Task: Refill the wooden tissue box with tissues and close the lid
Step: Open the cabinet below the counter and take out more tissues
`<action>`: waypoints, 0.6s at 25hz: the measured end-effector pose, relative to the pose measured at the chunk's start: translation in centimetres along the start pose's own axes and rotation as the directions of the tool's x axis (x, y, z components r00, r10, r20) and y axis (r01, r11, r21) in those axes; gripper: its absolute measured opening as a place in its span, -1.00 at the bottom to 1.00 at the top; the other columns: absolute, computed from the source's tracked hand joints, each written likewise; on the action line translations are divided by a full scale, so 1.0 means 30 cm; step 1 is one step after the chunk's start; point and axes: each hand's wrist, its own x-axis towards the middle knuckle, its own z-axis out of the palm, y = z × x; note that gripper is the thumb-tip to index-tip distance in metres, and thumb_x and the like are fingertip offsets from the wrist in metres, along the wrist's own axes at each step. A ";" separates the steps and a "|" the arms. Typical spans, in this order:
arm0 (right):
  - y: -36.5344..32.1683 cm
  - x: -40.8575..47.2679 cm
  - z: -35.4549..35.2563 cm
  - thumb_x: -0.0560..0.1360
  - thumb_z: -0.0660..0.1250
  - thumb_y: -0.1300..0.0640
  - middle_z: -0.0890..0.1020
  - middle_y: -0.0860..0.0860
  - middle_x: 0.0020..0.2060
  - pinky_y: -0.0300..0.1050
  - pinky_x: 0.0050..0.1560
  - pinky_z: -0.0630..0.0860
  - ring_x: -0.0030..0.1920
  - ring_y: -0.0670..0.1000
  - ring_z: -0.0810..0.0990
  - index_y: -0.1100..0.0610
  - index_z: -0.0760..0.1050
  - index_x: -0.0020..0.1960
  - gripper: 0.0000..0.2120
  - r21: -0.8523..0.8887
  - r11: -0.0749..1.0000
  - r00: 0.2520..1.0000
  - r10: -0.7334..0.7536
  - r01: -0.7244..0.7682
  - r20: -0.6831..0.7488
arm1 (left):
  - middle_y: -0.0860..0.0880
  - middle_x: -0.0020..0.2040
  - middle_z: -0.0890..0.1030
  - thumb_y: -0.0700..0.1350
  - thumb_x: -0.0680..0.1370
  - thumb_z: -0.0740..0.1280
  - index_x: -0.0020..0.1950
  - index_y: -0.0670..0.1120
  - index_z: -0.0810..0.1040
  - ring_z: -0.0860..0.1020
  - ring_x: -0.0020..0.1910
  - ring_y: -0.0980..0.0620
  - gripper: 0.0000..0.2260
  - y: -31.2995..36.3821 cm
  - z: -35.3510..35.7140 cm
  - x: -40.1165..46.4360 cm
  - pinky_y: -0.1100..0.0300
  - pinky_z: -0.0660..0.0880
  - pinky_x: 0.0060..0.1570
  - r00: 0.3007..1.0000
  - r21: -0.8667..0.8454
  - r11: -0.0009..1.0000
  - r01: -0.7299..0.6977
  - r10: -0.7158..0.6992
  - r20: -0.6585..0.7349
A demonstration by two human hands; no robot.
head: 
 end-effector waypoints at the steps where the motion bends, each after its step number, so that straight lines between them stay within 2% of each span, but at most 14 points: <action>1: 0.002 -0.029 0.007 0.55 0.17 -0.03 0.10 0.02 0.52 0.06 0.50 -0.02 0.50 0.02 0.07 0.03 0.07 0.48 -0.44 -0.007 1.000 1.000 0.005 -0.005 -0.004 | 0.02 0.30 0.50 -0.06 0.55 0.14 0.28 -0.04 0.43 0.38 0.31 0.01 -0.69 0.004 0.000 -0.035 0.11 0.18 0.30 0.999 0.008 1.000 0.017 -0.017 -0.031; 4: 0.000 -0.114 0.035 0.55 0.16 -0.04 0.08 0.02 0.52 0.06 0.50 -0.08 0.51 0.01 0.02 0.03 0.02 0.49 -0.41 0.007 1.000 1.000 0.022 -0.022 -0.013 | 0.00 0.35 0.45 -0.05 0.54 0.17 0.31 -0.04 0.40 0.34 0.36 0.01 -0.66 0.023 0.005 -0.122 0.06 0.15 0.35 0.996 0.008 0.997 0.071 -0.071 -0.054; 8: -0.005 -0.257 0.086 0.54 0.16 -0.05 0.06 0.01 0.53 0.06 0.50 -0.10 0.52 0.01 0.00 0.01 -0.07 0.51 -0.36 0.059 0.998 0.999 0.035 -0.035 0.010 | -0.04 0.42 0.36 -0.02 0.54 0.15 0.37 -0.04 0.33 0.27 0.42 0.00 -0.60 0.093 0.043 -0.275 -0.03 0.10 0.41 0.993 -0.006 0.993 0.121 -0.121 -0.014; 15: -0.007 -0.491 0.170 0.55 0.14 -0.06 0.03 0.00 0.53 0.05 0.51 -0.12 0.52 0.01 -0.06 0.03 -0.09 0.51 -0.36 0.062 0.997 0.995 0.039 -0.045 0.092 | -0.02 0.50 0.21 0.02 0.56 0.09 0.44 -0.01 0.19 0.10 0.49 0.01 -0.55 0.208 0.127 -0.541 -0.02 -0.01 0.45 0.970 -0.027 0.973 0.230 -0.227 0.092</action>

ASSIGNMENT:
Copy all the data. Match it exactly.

REPLY TO THE EXERCISE:
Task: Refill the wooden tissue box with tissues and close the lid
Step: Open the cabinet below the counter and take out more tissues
`<action>`: waypoints, 0.6s at 25hz: the measured end-effector pose, relative to the pose measured at the chunk's start: translation in centimetres along the start pose's own axes and rotation as the directions of the tool's x axis (x, y, z components r00, r10, r20) and y axis (r01, r11, r21) in those axes; gripper: its absolute measured opening as a place in its span, -1.00 at the bottom to 1.00 at the top; the other columns: absolute, computed from the source's tracked hand joints, each written likewise; on the action line translations are divided by a full scale, so 1.0 means 30 cm; step 1 is one step after the chunk's start; point and axes: each hand's wrist, its own x-axis towards the middle knuckle, its own z-axis out of the palm, y = z × x; note that gripper is the thumb-tip to index-tip distance in metres, and thumb_x and the like are fingertip offsets from the wrist in metres, along the wrist's own axes at each step. A ";" separates the steps and a "|" the arms. Typical spans, in this order:
arm0 (right):
  - y: -36.5344..32.1683 cm
  - x: -40.8575..47.2679 cm
  - z: -35.4549..35.2563 cm
  - thumb_x: -0.0560..0.1360
  - thumb_z: -0.0660..0.1250
  - thumb_y: -0.1300..0.0640
  - middle_z: -0.0890..0.1020
  - middle_y: -0.0860..0.0860
  - middle_x: 0.0020..0.2060
  - pinky_y: -0.0300..0.1050
  - pinky_x: 0.0050..0.1560
  - pinky_z: -0.0630..0.0860
  - ring_x: -0.0030..0.1920
  - ring_y: -0.0670..0.1000
  - ring_z: -0.0810..0.0990
  - index_y: -0.1100..0.0610
  - index_z: -0.0760..0.1050
  - index_x: -0.0020..0.1960
  - gripper: 0.0000..0.2120
  - r21: -0.8523..0.8887
  - r11: -0.0749..1.0000
  - r00: 0.2520..1.0000
  - r10: -0.7334..0.7536
  - r01: -0.7244..0.7682
  - r20: -0.6831..0.7488
arm1 (left):
  - middle_y: -0.0860..0.0880
  - middle_x: -0.0020..0.2040
  - middle_z: -0.0890..0.1030
  - thumb_y: -0.0700..0.1350
  - thumb_x: -0.0680..0.1370
  - thumb_z: -0.0740..0.1280
  - index_x: -0.0020..0.1950
  - index_y: -0.0670..0.1120
  - index_z: -0.0810..0.1040
  - ring_z: -0.0860..0.1020
  - ring_x: -0.0020..0.1910
  - ring_y: -0.0980..0.0620
  - gripper: 0.0000..0.2260
  - y: -31.2995..36.3821 cm
  - z: -35.3510..35.7140 cm
  - x: -40.1165..46.4360 cm
  - pinky_y: -0.1100..0.0300
  - pinky_z: -0.0660..0.0880
  - pinky_x: 0.0060..0.1570
  - r00: 0.3007..1.0000
  - r21: -0.8667..0.8454
  - r11: -0.0009..1.0000
  - r01: -0.7299..0.6977
  - r10: -0.7158..0.6992
  - r20: -0.6585..0.7349
A demonstration by two human hands; no robot.
head: 
 end-effector waypoints at the steps where the motion bends, each after its step number, so that straight lines between them stay within 2% of each span, but at most 14 points: <action>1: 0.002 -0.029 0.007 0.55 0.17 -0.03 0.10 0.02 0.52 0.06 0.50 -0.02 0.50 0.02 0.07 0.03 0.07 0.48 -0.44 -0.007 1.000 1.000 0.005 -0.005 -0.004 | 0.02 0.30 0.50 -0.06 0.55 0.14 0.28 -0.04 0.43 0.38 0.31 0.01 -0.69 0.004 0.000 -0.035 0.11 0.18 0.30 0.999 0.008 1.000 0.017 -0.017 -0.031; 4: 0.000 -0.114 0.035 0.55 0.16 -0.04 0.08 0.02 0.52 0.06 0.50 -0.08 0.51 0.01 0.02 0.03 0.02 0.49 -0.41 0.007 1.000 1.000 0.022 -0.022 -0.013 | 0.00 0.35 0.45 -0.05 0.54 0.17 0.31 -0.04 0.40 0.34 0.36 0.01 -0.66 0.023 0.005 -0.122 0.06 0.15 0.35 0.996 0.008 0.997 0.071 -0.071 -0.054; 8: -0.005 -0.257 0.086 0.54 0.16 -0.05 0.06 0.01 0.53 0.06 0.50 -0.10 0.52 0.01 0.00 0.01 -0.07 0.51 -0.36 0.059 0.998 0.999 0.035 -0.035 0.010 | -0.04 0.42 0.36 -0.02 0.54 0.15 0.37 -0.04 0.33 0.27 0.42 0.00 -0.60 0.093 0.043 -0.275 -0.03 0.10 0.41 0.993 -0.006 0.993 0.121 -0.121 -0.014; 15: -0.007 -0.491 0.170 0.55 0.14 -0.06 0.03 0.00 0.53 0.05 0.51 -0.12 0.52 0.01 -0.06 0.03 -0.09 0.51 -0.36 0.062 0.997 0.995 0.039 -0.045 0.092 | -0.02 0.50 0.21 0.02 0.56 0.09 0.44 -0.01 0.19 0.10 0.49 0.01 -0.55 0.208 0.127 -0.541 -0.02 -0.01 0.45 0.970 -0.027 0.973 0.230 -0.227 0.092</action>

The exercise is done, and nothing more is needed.